[MATERIAL PROVIDED]
- - - - - - -

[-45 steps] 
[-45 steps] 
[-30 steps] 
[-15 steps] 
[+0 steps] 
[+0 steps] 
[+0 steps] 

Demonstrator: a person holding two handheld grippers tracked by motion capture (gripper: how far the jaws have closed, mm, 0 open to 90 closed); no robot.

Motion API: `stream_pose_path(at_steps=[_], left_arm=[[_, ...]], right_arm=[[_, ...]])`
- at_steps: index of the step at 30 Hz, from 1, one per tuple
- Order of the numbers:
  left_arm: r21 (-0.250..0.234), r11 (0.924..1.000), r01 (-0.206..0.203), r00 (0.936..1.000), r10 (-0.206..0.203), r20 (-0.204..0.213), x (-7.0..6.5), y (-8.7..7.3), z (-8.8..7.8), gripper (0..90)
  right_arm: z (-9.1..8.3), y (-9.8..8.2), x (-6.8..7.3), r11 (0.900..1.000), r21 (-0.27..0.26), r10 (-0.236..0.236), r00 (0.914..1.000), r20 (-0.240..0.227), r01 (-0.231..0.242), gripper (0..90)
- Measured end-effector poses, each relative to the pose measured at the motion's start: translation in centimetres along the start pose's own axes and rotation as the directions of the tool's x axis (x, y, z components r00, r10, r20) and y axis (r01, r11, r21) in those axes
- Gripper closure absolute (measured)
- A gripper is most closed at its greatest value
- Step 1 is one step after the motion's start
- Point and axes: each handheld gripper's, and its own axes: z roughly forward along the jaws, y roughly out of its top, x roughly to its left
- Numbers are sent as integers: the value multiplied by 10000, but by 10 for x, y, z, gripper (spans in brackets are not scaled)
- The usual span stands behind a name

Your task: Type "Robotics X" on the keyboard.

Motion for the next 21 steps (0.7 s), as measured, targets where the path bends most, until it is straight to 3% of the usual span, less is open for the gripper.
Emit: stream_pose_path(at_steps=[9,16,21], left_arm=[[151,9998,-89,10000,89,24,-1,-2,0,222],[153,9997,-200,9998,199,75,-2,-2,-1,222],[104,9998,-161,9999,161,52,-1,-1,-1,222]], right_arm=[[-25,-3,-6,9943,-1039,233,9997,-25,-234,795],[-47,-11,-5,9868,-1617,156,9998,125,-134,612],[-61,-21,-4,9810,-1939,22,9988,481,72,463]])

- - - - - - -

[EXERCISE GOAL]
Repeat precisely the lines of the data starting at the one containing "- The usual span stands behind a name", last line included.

[ANSWER TO THIS EXERCISE]
- The usual span stands behind a name

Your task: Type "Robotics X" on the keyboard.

Motion for the next 21 steps (0.7 s), as measured, targets where the path bends most, until it is straight to 3% of the usual span, less is open for the gripper.
Emit: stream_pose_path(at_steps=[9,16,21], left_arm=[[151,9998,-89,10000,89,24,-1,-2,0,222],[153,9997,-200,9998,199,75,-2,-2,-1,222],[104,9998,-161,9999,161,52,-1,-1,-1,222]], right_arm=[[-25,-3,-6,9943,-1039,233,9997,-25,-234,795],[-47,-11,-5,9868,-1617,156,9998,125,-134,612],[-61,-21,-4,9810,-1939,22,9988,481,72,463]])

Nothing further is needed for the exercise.